Tom Clancy has returned to his roots. Red Rabbit is a simple story about Money, Ideology, Conscience, and Ego, set between Patriot Games and The Hunt for Red October. It has a simple, easy to follow plot, and resembles HFRO in more ways than one.

The story revolves around Oleg Zaitzev, a message secretary who works in the bowels of the KGB. When Pope John Paul II sends a letter to the USSR via the desk of the Polish President, threatening to resign the Papacy if Poland doesn't stop its human rights infringements, the KGB begins planning his assassination. The communications for this operation are handled by Zaitzev, who has an attack of his Conscience. He makes contact with the Foleys, who Clancy readers will recognize as the John Clark-trained CIA field agents who love to give The Bear trouble. The Foleys make plans to bring him out, and the fun begins. Jack Ryan plays the part of office-analyst-turned-competent-field-agent well. In the timeline the encounter with Sean Miller and Company happened only a few months before, so the memories of that are fresh in his mind and are mentioned frequently in the story.

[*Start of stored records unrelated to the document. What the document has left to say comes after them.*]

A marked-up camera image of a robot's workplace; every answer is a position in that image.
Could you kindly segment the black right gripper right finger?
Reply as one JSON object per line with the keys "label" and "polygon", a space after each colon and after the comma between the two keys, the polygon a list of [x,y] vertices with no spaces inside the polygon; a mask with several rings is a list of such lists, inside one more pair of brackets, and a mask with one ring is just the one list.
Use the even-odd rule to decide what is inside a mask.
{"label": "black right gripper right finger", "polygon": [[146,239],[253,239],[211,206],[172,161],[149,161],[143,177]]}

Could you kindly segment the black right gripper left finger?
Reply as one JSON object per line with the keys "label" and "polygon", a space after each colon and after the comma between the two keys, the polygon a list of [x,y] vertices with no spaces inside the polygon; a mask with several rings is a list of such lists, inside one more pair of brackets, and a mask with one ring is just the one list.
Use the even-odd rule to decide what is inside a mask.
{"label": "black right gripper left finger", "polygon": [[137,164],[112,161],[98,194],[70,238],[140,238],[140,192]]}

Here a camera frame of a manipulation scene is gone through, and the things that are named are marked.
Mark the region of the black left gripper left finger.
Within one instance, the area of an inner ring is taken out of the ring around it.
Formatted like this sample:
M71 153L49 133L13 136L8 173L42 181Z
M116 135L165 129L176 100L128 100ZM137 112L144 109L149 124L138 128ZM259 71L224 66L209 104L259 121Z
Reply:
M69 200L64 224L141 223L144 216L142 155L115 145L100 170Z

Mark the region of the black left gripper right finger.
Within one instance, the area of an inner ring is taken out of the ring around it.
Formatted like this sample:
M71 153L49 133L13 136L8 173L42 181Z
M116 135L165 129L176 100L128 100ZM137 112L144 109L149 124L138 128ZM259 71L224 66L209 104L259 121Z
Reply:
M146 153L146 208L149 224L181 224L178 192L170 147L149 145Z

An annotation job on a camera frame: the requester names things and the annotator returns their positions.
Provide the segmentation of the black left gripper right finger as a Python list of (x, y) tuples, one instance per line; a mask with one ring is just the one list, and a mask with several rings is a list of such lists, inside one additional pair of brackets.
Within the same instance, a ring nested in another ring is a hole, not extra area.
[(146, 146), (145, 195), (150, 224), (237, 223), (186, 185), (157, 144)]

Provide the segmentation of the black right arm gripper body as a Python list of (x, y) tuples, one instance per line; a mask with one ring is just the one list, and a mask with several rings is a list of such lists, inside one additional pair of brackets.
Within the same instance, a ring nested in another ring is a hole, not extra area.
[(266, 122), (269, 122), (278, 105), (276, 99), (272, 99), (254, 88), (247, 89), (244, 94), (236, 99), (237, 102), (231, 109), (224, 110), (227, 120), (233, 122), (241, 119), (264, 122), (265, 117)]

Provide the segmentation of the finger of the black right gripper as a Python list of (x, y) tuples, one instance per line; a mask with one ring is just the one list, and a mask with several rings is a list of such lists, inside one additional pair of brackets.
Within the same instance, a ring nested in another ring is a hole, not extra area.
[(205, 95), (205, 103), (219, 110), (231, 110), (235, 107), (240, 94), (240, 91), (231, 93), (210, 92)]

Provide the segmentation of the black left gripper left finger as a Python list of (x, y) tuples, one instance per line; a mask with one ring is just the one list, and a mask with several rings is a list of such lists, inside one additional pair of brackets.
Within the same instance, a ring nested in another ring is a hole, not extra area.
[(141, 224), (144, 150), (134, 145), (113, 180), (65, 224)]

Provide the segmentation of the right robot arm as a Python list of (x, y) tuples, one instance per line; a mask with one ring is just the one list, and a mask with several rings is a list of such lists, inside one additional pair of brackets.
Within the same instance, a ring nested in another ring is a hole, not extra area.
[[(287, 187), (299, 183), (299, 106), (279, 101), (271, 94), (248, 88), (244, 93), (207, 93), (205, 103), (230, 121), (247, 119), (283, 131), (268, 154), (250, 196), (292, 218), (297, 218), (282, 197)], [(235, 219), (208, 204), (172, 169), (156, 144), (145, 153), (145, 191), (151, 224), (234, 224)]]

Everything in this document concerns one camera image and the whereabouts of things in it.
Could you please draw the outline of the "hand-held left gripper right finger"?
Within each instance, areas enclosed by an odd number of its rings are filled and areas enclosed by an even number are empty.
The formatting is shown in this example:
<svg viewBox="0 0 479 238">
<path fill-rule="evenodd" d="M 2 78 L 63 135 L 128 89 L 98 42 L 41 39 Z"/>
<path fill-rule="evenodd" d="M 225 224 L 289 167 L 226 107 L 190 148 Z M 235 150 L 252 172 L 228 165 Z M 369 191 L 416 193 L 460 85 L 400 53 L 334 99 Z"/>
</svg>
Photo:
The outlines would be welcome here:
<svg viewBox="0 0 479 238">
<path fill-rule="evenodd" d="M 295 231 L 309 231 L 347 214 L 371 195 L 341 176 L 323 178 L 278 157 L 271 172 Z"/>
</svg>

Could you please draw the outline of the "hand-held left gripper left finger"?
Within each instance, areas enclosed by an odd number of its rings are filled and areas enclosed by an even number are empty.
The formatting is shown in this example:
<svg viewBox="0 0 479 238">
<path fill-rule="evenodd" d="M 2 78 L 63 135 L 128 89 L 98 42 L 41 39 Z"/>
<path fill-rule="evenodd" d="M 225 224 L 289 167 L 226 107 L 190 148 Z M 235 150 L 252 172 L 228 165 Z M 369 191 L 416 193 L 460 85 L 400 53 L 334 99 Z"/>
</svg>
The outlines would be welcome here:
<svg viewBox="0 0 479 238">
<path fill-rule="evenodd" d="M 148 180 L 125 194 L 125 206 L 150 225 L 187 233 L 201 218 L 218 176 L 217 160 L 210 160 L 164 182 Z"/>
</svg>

The Money and the Ideology are central ideas that Clancy uses to fill blank pages in the book. There are several long expositions on things such as the state of the Soviet lifestyle, especially on why they do what they do and how the U.S. perceives it. Ritter, making an appearance for the first time in a long time, begins planning an economic war against the U.S.S.R. that is set up classically for another book. The Ego is shown clearly in the way Yuri Andropov directs the assassination attempt, assuming blindly that he can keep the operation a secret.


Nitpickers will have a hard time with this book. The actual assassination attempt on John Paul II was done in May 1981, but the book is set towards the end of the year, when the Orioles are playing the Phillies in the World Series. That didn't happen until 1983, but Cal Ripkin is described as a rookie. Oh well, Clancy was always more interested in the plot and characters than with making events in his world match the ones in ours.


This book is only 618 pages in hardback, making it significantly shorter than Clancy's others, by about 400 pages. In some sense, I couldn't shake the impression that this was just a rehash of The Hunt For Red October, since it involved a character who was valuable to the West defecting with a load of secrets, Jack Ryan complaining about not being a field agent, and an apparent death of a Soviet that who turned out not to be dead after all. The good thing though is that the plot of this book is not so far-fetched as some of his others. I say that with a bit of uneasiness, since few people now think that suicidal pilots destroying buildings and biological attacks on America are far-fetched. What I mean is that of all the spy stories I've heard that have come out of the Cold War, Red Rabbit seems to be more like them than any of the other Clancy stories. All the espionage actions are executed in a very professional manner, with no one but the participants noticing.


This book is far from perfect, however. There is a particularly gruesome thread involving three dead people that those with uneasy stomachs should skip over. It struck me as particularly vile, very unlike Clancy's previous work. Why he chose to go with that plot thread rather than another is beyond me. Readers familiar with the British Operation Mincemeat in World War 2 will understand what I'm talking about.


This book is well written, and Clancy fans will snatch it off the shelves. New readers will do well to skip this until they read Patriot Games.